Je m’en voudrais cependant de laisser croire que mes années d’école ne furent qu’un corridor sombre ne me laissant, à la sortie, qu’un cœur aigri et revanchard. Toujours, alors que je croyais sombrer, il y avait une main pour se tendre et me tenir la tête hors de l’eau. J’ai parlé de Madame Haristarque, maintenant, c’est un parfait inconnu, un jeune pion chargé de surveiller la salle d’examen où nous passions le concours des bourses, que je voudrais saluer. Pour des raisons sans doute simples, mais que je n’ai jamais voulu explorer jusqu’au bout, j’étais assez moyen en orthographe. Or, les anciens s’en souviennent, en ce temps-là, cinq fautes c’étaient zéro et le zéro était éliminatoire. Une catastrophe pour ce qui me concerne, car l’élève pauvre que j’étais, sans bourse d’études, il était inutile de rêver de franchir un jour les portes du lycée. Je pense qu’il avait été dûment chapitré par certains maîtres, Monsieur Tréguer au premier rang, qui me croyaient un potentiel, mais, tout de même, c’était un sacré risque que de s’approcher de mon pupitre, de subtiliser mon buvard puis de le reposer, après une poignée de secondes, avec inscrit, d’une écriture ferme que je revois encore, deux participes conjugués. Voilà pourquoi, même si je n’ai jamais su qui il était, je dois beaucoup, peut-être la meilleure part de ce que je suis devenu, à cette ombre disparue aussitôt dans la brume du temps.

Je n’ai pas étudié le latin. Le grec non plus. Cela me manque, mais qu’y puis-je? Cela ne m’empêche pas de lire, même par le truchement des traductions. Tout cela pour dire que, lorsque je sors de ma bibliothèque les Lettres à Lucilius et que je vois le portrait de Sénèque sur la couverture, la barbe en moins, c’est Monsieur Tréguer, ses cheveux drus et grisonnants que je vois. Comme le grand philosophe, il avait les cheveux drus et grisonnants, le visage émacié, le regard acéré et sa blouse, relâchée sur le torse et son visage émacié, son regard acéré que je vois, y compris sa blouse grise drapée comme une toge. Je pense même qu’il aurait pu, par simple réminiscence, s’attribuer la phrase célèbre de celui qui fut acculé au suicide par Néron: «Ce n'est pas parce que les choses nous paraissent difficiles que nous n'osons pas, c’est parce que nous n'osons pas qu'elles nous paraissent difficiles». En effet, même, comme c’était la règle, chaque matin, Monsieur Tréguer affichait une maxime au tableau, la morale qu’il nous enseignait, fondée sur l’expérience, était trop exigeante pour simplement s’arrêter là. Quant à moi, il me suffisait de le voir rajuster ses lunettes sous la lumière trop blanche du néon et de l’écouter, tranquille et rassurant, pour avoir envie d’emprunter le chemin escarpé, que, l’air de ne pas y toucher, il nous offrait de suivre.
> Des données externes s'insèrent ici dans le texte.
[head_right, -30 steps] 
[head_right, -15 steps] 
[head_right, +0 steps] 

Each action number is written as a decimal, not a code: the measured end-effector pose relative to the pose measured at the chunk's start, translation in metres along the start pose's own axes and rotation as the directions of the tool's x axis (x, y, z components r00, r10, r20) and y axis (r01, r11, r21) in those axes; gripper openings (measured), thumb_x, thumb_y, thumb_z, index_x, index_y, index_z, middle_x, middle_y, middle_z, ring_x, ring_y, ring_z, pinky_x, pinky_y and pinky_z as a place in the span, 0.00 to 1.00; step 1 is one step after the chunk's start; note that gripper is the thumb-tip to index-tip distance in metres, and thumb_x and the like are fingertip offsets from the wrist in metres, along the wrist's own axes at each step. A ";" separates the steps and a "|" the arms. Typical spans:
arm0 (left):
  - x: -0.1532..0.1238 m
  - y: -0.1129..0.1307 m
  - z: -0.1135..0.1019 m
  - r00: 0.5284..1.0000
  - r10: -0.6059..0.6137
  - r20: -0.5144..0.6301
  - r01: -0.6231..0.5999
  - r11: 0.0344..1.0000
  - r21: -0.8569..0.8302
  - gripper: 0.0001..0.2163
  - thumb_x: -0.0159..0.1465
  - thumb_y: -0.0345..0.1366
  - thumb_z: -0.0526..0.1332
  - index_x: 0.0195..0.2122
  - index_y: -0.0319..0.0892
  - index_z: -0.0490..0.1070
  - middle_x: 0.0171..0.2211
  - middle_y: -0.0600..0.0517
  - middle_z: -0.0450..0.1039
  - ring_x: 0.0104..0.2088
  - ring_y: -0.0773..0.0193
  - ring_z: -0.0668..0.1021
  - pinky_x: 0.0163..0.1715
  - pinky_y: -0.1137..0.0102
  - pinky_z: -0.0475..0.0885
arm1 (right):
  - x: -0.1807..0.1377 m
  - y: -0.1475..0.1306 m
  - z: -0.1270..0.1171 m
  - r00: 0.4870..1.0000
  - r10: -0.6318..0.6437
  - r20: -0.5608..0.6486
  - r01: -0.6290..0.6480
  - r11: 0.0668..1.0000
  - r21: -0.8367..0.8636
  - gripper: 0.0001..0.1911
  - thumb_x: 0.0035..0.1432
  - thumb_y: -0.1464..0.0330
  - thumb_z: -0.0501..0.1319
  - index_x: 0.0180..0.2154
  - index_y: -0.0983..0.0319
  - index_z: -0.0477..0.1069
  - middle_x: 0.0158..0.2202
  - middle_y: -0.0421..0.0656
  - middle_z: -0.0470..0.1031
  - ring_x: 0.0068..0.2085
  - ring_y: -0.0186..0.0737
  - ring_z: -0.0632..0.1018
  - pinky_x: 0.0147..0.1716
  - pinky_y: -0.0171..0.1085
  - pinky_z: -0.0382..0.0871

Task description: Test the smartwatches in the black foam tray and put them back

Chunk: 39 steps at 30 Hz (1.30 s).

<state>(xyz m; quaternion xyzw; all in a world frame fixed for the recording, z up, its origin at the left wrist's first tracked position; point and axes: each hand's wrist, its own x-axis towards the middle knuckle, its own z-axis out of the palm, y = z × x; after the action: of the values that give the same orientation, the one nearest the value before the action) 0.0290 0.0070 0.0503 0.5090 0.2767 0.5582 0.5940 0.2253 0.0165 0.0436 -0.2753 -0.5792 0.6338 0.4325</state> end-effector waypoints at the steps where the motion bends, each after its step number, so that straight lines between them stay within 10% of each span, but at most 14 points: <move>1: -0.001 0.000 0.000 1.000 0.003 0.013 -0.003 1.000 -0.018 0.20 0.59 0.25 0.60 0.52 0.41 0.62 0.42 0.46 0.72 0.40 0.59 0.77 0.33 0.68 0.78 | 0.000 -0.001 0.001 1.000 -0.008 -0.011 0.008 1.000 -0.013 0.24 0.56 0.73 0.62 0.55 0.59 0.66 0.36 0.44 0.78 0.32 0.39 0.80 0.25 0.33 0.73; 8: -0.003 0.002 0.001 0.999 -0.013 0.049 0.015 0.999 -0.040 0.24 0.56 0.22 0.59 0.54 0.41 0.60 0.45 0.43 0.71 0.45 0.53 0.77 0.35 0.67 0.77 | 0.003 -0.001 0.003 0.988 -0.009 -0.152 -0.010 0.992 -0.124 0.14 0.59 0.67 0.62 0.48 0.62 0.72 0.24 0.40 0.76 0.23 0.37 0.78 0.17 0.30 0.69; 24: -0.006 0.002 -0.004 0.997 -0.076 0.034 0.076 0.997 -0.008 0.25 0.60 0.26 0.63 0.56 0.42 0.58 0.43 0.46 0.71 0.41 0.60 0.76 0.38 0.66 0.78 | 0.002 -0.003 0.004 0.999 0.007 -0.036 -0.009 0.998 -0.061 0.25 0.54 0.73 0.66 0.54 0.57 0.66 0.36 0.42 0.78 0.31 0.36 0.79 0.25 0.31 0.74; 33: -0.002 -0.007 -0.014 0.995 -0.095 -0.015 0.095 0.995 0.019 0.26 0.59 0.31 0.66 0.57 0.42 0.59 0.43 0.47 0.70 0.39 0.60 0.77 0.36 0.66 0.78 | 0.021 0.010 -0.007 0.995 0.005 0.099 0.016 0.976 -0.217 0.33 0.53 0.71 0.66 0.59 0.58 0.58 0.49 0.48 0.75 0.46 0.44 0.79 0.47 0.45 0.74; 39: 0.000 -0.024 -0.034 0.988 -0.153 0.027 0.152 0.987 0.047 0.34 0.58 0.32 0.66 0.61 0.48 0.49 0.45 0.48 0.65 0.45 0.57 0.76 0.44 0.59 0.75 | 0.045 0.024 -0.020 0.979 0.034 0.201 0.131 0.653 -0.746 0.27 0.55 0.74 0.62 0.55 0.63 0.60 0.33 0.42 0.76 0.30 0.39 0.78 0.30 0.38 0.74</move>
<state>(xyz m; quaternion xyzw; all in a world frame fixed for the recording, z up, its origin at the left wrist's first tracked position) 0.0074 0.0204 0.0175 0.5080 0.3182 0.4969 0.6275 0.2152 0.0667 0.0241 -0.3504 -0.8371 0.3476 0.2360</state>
L’école de Traon-Quizac, préfabriqué de deux étages montés de bric et de broc, avait tout du puzzle. C’était l’année du cours moyen n°2. La classe de Monsieur Tréguer se trouvait au deuxième niveau.

Chaque matin, après que nous avions monté l’escalier dans un dernier brouhaha, nous nous alignions en silence devant la porte de la classe en attendant que le maître nous libère en claquant dans ses mains. Je ne me rangeais jamais sans avoir mesuré par les fenêtres du corridor l’avancée de la ville nouvelle. Immeuble après immeuble, en suivant un plan d’une géométrie tout américaine, elle se substituait, dans un charivari de grues et d’engins monstrueux, à la ville provisoire, bâtie en urgence sur les ruines, où nous avions grandi. Cela allait très vite et, nombre de nos camarades, ceux dont les parents avaient pignon sur rue, fissurant l’égalité parfaite du début, étaient déjà partis. Nous, les modestes, le savions bien. Encore quelques années et nos familles, contraintes de rester là, se trouveraient en marge de la cité moderne, Brest la blanche qui nous faisait rêver, mais qui, de fait, nous excluait déjà.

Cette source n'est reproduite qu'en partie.